I don’t know any more. If I ever did. My self image has been bound up for too long in external imposed ideas and now that I have what I think I wanted, I’ve rather lost site of what that leaves for me to be.
I thought I wanted to go to blogcamp, but then I realised, as I read the tweets this morning, that I have no interest in tweaking or changing this blog. Someone said the best advice is to let your personality shine through – surely that’s all my blog is? Parts of me shared in words, examined, interrogated, held up to the light of readers eyes. And sometimes what they see is very different to what I thought I was showing, but that’s OK too.
I seem to have misplaced some parts of me. I have no room in my life atm for the sardonic, sarcastic character that I expressed behind the bar, working security, or even when coding. The times when I knew that I was genuinely good at what I did, often better than most other ppl. And I enjoyed that. It was arrogant, sure, but when I code I know that I’m good at it, particularly at system coding.

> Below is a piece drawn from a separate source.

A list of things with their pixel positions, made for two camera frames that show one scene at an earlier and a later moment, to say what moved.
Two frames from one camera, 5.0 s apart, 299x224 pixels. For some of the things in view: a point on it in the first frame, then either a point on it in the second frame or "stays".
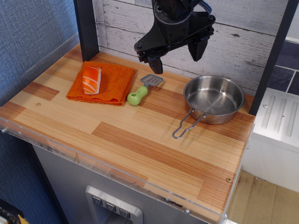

Now I’m not sure what I’m good at at all. I don’t feel the same kind of confidence in parenting that I do when I’m faced with a page of objects – not surprising, I’m not sure anyone does. But I miss that part of me, that carefree, terribly sure part, that never needed to think twice before coming up with the answer, that was right more often than not, that other ppl looked up to, relied on, probably didn’t like very much at all.
There’s no room for sarcastic quips when you’re raising children. It doesn’t do them or you any good. You need to be softer, kinder, more cautious, more patient. Someone else always comes first, someone else always has more urgent needs than you do. It’s what parenting is about, subsuming self in another human being’s needs, and glorying in their achievements.
I love my children. I adore my children. I wanted my children. But is it wrong that every now and then I want me too?